# 35/40r with 82AR OR 1.06AR



## obd2vr6 (Jul 7, 2006)

Looking to buy a 35/40r but dont know which AR to go with 
35/40r with 82AR OR 1.06AR wich one is better and why 
goal is 500whp 
on a fully built 12v vr6 3.0


----------



## filthyeuropean (Sep 23, 2006)

*Re: 35/40r with 82AR OR 1.06AR (obd2vr6)*

fully built 3.0, i would go with the 1.06, either one would work


----------



## obd2vr6 (Jul 7, 2006)

82 ar will hit boost a lot earlier then the 1.06ar but other then that same thing


----------



## TBT-Syncro (Apr 28, 2001)

*Re: 35/40r with 82AR OR 1.06AR (obd2vr6)*

what does 'fully built' mean?
if that means massive head work, then go 1.06
if it's stock head go .82
both of these is assuming a T3 flange.


----------



## 98rzvr6 (Nov 12, 2005)

*Re: 35/40r with 82AR OR 1.06AR (TBT-Syncro)*

I have a 1.06 on my car and i love it, it does boost a little laggy but its amazing when it kicks in, I would definitely go with that. I hit about 7 pounds right around 4k RPMS


----------



## KubotaPowered (Jan 27, 2005)

*Re: 35/40r with 82AR OR 1.06AR (98rzvr6)*

1.06


----------



## 92g60gti (Jul 6, 2004)

*Re: 35/40r with 82AR OR 1.06AR (TBT-Syncro)*


_Quote, originally posted by *TBT-Syncro* »_what does 'fully built' mean?
if that means massive head work, then go 1.06
if it's stock head go .82
both of these is assuming a T3 flange.

If it's a true 35/40r aren't all of those t4 flange?


----------



## [email protected] (Jul 2, 2006)

*Re: 35/40r with 82AR OR 1.06AR (obd2vr6)*

if its the garrett GT35R 82mm compressor i would go T3 0.82.
That can hit 600whp+

The TIAL gen 1 cast is a different story


----------



## [email protected] (Jul 2, 2006)

*Re: 35/40r with 82AR OR 1.06AR (98rzvr6)*


_Quote, originally posted by *98rzvr6* »_I have a 1.06 on my car and i love it, it does boost a little laggy but its amazing when it kicks in, I would definitely go with that. I hit about 7 pounds right around 4k RPMS

didnt syncro guy above hit 15psi at 4000rpm?
have you done a pressure test?


----------



## 98rzvr6 (Nov 12, 2005)

*Re: 35/40r with 82AR OR 1.06AR ([email protected])*

Yeah im sure he has but i was only running 7 pounds at the time so thats why i said that, i didnt go above that. The motor has a spun rod bearing now lol so im not boosting it anymore haha


----------



## TBT-Syncro (Apr 28, 2001)

*Re: 35/40r with 82AR OR 1.06AR (92g60gti)*


_Quote, originally posted by *92g60gti* »_
If it's a true 35/40r aren't all of those t4 flange? 

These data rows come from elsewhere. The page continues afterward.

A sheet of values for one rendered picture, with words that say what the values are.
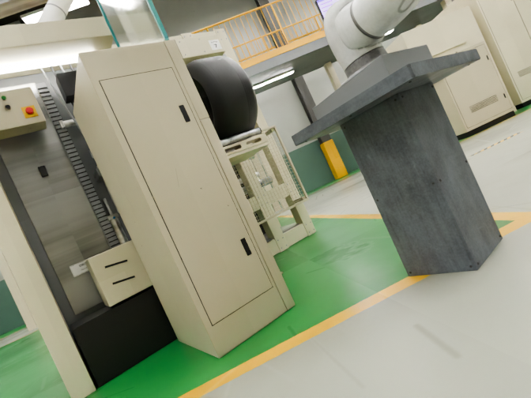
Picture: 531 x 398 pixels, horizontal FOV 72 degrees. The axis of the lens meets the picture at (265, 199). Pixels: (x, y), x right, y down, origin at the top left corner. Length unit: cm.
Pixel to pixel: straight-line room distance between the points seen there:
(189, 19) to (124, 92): 1136
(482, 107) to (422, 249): 531
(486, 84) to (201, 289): 590
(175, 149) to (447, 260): 108
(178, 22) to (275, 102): 387
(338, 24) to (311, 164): 1048
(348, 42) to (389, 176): 48
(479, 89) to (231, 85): 490
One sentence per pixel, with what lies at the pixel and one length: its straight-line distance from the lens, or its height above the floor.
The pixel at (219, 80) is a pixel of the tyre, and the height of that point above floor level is 123.
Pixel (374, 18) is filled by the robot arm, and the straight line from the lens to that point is 130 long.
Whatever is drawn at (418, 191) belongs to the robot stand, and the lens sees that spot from 129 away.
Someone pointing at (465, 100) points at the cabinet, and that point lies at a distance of 643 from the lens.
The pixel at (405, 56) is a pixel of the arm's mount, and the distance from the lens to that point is 135.
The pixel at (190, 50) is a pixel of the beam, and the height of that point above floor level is 169.
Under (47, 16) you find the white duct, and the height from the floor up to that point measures 205.
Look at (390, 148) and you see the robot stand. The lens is 129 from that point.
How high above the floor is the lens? 49
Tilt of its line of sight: 1 degrees down
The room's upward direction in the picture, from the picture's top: 25 degrees counter-clockwise
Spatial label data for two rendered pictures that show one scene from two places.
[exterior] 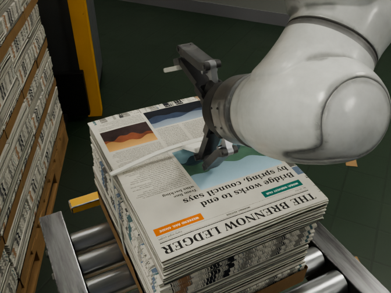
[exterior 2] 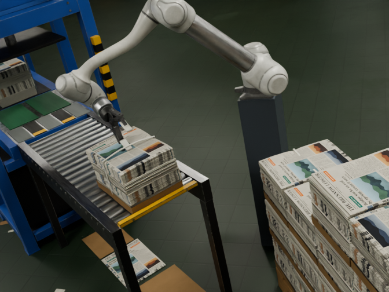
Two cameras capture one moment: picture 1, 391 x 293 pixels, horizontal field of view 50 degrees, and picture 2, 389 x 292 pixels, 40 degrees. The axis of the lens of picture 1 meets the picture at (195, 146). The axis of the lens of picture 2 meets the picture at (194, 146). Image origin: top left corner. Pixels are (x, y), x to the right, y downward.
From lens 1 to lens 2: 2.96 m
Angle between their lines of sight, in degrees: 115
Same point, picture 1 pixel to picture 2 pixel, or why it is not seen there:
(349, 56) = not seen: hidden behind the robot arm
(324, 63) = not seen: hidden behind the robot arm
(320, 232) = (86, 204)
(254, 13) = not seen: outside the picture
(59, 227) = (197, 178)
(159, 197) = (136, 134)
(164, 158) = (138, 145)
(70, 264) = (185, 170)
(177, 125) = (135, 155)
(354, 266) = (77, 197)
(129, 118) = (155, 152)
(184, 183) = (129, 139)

no. in fact, most out there are T3.


----------



## TBT-Syncro (Apr 28, 2001)

*Re: 35/40r with 82AR OR 1.06AR ([email protected])*


_Quote, originally posted by *[email protected]* »_
didnt syncro guy above hit 15psi at 4000rpm?
have you done a pressure test?

i did a 5th gear full load test on the highway yesterday. i see 10 psi at 2900rpm. i had to look back at the road at that point, but i'm sure the remaining boost was on by 3200 at most.


----------



## .SLEEPYDUB. (Jul 28, 2005)

*Re: 35/40r with 82AR OR 1.06AR (TBT-Syncro)*


_Quote, originally posted by *TBT-Syncro* »_
i did a 5th gear full load test on the highway yesterday. i see 10 psi at 2900rpm. i had to look back at the road at that point, but i'm sure the remaining boost was on by 3200 at most.

holy hell








thats badass, i got a 1.06 T4 http://****************.com/smile/emthup.gif 
fully built 24v with cams


----------



## 92g60gti (Jul 6, 2004)

*Re: 35/40r with 82AR OR 1.06AR (TBT-Syncro)*


_Quote, originally posted by *TBT-Syncro* »_
no. in fact, most out there are T3.

Oh alright. http://****************.com/smile/emthup.gif I knew most people were running t3 35r's. I was just under the impression the 35/40r's were t4's. A couple friends were running 35/40r t4's .68a/r and were seeing full boost by 3500ish rpm i believe and pulled like hell till redline.


----------



## TBT-Syncro (Apr 28, 2001)

*Re: 35/40r with 82AR OR 1.06AR (.SLEEPYDUB.)*


_Quote, originally posted by *.SLEEPYDUB.* »_
holy hell








thats badass, i got a 1.06 T4 http://****************.com/smile/emthup.gif 
fully built 24v with cams

there is a big difference in it's power at that rpm range, versus 4000 though. you can tell when the compressor is getting closer to actually being within it's efficiency range.


----------



## VR6-GT42RS (Jun 4, 2008)

i have tryed .82 and 1.06 gt35r on the same vr6 engine.. i can only say 1.06..


----------



## [email protected] (Jul 2, 2006)

*Re: (VR6-GT42RS)*


_Quote, originally posted by *VR6-GT42RS* »_i have tryed .82 and 1.06 gt35r on the same vr6 engine.. i can only say 1.06..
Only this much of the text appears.